Monday, July 9, 2007

ANDRY IS BACK TO HIS SUNNY SELF, AN UNEVENTFUL DAY.

Ron and I couldn’t sleep. At 4:00 we got up and alternated between discussing Andry and watching Seinfeld reruns to diffuse our stress. We developed a plan.

At 9:00, so we would have time alone with Andry while Olya was still asleep in our room, Ron and I went to his room to tickle and sing him awake as usual. He laughed and seemed himself again. Then the three of us went into the living room to talk. First we asked him if he still wanted to be adopted by our family; we were afraid he had changed his mind and that was the reason for his drastic behavior change. He said that he did want us to adopt him. Then we told him that our family was loving and always nice to each other. We liked to laugh and have fun together. We explained that the way he acted last night was bad and he couldn't behave like that. Every sentence or two we would stop and ask if he understood. Each time he quickly nodded yes. We explained that in our family, if someone was upset about something we talked about it. He nodded that he understood.

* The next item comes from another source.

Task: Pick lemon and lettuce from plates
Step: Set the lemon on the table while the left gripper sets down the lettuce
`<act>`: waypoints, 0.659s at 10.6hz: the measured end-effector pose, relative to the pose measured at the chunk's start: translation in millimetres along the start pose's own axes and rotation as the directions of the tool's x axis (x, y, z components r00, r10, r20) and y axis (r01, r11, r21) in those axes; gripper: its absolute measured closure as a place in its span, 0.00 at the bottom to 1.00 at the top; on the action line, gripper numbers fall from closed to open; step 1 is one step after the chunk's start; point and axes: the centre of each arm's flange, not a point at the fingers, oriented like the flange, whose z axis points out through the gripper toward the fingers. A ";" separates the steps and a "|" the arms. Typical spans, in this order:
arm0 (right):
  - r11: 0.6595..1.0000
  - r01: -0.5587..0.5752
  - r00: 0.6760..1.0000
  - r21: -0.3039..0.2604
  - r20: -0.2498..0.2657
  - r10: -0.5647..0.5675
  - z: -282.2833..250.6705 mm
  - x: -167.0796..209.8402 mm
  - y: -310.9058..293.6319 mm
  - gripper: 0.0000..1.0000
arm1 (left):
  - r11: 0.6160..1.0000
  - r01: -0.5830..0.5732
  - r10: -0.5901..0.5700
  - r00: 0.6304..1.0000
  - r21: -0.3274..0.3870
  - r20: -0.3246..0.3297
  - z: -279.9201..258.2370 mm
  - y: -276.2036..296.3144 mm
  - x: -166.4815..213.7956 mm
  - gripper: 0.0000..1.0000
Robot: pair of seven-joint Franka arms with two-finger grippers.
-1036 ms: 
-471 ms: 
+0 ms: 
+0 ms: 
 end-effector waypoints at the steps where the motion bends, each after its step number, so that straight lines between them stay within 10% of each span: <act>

Andry really seemed to absorb what Ron and I had said. When the short talk was over he and I went to pester Olya awake. The night before, after a failed attempt to cheer Andry up, she hadn't felt comfortable disturbing him to get her pajamas which were in his room. She slept in her fathers shorts and shirt. I think she was relieved to awake and see her brother himself again and she broke into a silly and long improvisational dance.



I can’t imagine how difficult it must be for him (or anyone) to suddenly have to figure out how to fit into a new family. This has to be even harder as teenager who is also beginning to wrestle with their identity, independence and the craziness hormonal changes cause.
After breakfast and a couple of rounds of Crazy-8 and a hockey final (Ron is an ace at table hockey but "somehow" the children won) Vasilly and Yelana came to pick us up. We went directly to Hidro Park, only a few minutes drive from our apartment.

Hidro Park is on the banks of the Dnipro River and has an area of somewhat seedy carnival booths, carnival rides and food booths including several that sell whole dried fish.


It also has a lot of activities based around the river: boat and jet ski rental, beaches, volleyball on the sand, etc. However only a fool would swim in the river. The bottom is reputed to have contaminated silt from Chernobyl which is only 30 to 40 miles away. And many manufacturing plants along the river bank still dump their wastes into the river. But there were some foolish people in the water.
We only stayed a few minutes to let the children play the shooting game; the rides didn’t open until 2pm, three hours later. So, we went downtown to have lunch and take in a movie.


Lunch was really interesting. We went to a cafeteria with delicious typical Ukrainian working man’s food, just off Kreschatyk Street, which is Kiev’s equivalent of Times Square. After lunch, I (Ron) had Vassily take me back to the apartment, while Pippa, Olya, Andry and Yelena took in a movie, “Ratatouille” in Russian.

They told me later that they went to a great internet café while waiting on the movie start time. The kids played all kinds of computer games and it’s high on their list of to go-back-to places.

We had a pleasant meal at the apartment. The kids watched the videos they bought earlier in the day. We’re trying to build up a good library of Russian videos for Andry to help keep his language from being forgotten back in the USA.

No sullen episodes. Just the opposite. Many, many times Andry initiated teasing with all three of us. Just a normal, happy day and night. Thanks, we needed that!